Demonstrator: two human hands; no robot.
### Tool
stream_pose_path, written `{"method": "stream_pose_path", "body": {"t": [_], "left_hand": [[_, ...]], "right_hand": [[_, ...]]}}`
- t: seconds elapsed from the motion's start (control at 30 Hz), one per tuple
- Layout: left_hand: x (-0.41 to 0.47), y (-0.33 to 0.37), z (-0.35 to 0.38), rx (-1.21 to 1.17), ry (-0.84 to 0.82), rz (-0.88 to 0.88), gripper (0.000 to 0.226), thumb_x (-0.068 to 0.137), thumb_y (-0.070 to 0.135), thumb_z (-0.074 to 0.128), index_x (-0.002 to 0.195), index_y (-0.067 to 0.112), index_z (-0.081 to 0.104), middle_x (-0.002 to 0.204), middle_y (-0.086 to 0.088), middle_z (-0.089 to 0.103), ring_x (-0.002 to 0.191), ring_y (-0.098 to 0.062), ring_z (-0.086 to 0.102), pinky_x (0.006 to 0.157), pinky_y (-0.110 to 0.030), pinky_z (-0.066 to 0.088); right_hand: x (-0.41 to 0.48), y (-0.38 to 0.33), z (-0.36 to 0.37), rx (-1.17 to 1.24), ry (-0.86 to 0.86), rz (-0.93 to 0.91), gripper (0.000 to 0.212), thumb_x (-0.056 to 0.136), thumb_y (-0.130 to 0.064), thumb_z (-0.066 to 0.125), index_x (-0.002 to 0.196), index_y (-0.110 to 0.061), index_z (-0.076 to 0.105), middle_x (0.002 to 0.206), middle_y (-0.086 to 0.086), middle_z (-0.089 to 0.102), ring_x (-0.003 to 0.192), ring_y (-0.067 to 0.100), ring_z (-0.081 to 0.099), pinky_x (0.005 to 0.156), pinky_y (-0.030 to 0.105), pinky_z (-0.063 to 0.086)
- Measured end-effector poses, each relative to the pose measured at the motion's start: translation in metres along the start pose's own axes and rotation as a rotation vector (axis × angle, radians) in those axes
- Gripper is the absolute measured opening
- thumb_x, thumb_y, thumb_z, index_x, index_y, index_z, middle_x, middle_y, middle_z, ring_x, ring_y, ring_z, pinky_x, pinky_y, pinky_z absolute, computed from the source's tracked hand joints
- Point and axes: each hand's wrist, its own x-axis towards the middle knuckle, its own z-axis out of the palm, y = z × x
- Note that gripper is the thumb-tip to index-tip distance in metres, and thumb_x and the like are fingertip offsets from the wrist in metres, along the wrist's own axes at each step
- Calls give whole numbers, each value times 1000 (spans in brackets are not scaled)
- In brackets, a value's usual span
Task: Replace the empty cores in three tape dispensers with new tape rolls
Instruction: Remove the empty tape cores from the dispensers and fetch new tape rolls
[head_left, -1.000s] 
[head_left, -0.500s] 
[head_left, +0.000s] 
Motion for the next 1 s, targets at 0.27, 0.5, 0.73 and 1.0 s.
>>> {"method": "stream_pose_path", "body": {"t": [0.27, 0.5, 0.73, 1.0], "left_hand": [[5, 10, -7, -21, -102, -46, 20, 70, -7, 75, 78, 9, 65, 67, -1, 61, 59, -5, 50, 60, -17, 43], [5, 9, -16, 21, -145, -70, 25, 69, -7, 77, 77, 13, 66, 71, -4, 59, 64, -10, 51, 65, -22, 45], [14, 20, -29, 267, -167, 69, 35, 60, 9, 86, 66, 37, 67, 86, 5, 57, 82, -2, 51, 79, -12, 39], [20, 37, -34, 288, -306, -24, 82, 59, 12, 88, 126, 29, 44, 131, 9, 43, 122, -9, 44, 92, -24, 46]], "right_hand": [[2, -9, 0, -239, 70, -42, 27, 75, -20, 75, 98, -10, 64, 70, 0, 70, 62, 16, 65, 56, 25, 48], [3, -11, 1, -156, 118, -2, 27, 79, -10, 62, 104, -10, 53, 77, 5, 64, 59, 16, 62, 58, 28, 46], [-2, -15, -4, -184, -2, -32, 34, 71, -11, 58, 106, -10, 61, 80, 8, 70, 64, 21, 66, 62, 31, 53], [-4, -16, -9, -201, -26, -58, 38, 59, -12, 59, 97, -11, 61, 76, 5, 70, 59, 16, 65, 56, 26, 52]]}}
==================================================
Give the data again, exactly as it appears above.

### Response box:
Demonstrator: two human hands; no robot.
### Tool
stream_pose_path, written `{"method": "stream_pose_path", "body": {"t": [_], "left_hand": [[_, ...]], "right_hand": [[_, ...]]}}`
- t: seconds elapsed from the motion's start (control at 30 Hz), one per tuple
- Layout: left_hand: x (-0.41 to 0.47), y (-0.33 to 0.37), z (-0.35 to 0.38), rx (-1.21 to 1.17), ry (-0.84 to 0.82), rz (-0.88 to 0.88), gripper (0.000 to 0.226), thumb_x (-0.068 to 0.137), thumb_y (-0.070 to 0.135), thumb_z (-0.074 to 0.128), index_x (-0.002 to 0.195), index_y (-0.067 to 0.112), index_z (-0.081 to 0.104), middle_x (-0.002 to 0.204), middle_y (-0.086 to 0.088), middle_z (-0.089 to 0.103), ring_x (-0.002 to 0.191), ring_y (-0.098 to 0.062), ring_z (-0.086 to 0.102), pinky_x (0.006 to 0.157), pinky_y (-0.110 to 0.030), pinky_z (-0.066 to 0.088); right_hand: x (-0.41 to 0.48), y (-0.38 to 0.33), z (-0.36 to 0.37), rx (-1.17 to 1.24), ry (-0.86 to 0.86), rz (-0.93 to 0.91), gripper (0.000 to 0.212), thumb_x (-0.056 to 0.136), thumb_y (-0.130 to 0.064), thumb_z (-0.066 to 0.125), index_x (-0.002 to 0.196), index_y (-0.110 to 0.061), index_z (-0.076 to 0.105), middle_x (0.002 to 0.206), middle_y (-0.086 to 0.086), middle_z (-0.089 to 0.102), ring_x (-0.003 to 0.192), ring_y (-0.067 to 0.100), ring_z (-0.081 to 0.099), pinky_x (0.005 to 0.156), pinky_y (-0.030 to 0.105), pinky_z (-0.063 to 0.086)
- Measured end-effector poses, each relative to the pose measured at the motion's start: translation in metres along the start pose's own axes and rotation as a rotation vector (axis × angle, radians) in those axes
- Gripper is the absolute measured opening
- thumb_x, thumb_y, thumb_z, index_x, index_y, index_z, middle_x, middle_y, middle_z, ring_x, ring_y, ring_z, pinky_x, pinky_y, pinky_z absolute, computed from the source's tracked hand joints
- Point and axes: each hand's wrist, its own x-axis towards the middle knuckle, its own z-axis out of the palm, y = z × x
- Note that gripper is the thumb-tip to index-tip distance in metres, and thumb_x and the like are fingertip offsets from the wrist in metres, along the wrist's own axes at each step
- Calls give whole numbers, each value times 1000 (spans in brackets are not scaled)
- In brackets, a value's usual span
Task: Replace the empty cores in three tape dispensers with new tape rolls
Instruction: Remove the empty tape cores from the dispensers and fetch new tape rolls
[head_left, -1.000s] 
[head_left, -0.500s] 
[head_left, +0.000s] 
Motion for the next 1 s, targets at 0.27, 0.5, 0.73 and 1.0 s.
>>> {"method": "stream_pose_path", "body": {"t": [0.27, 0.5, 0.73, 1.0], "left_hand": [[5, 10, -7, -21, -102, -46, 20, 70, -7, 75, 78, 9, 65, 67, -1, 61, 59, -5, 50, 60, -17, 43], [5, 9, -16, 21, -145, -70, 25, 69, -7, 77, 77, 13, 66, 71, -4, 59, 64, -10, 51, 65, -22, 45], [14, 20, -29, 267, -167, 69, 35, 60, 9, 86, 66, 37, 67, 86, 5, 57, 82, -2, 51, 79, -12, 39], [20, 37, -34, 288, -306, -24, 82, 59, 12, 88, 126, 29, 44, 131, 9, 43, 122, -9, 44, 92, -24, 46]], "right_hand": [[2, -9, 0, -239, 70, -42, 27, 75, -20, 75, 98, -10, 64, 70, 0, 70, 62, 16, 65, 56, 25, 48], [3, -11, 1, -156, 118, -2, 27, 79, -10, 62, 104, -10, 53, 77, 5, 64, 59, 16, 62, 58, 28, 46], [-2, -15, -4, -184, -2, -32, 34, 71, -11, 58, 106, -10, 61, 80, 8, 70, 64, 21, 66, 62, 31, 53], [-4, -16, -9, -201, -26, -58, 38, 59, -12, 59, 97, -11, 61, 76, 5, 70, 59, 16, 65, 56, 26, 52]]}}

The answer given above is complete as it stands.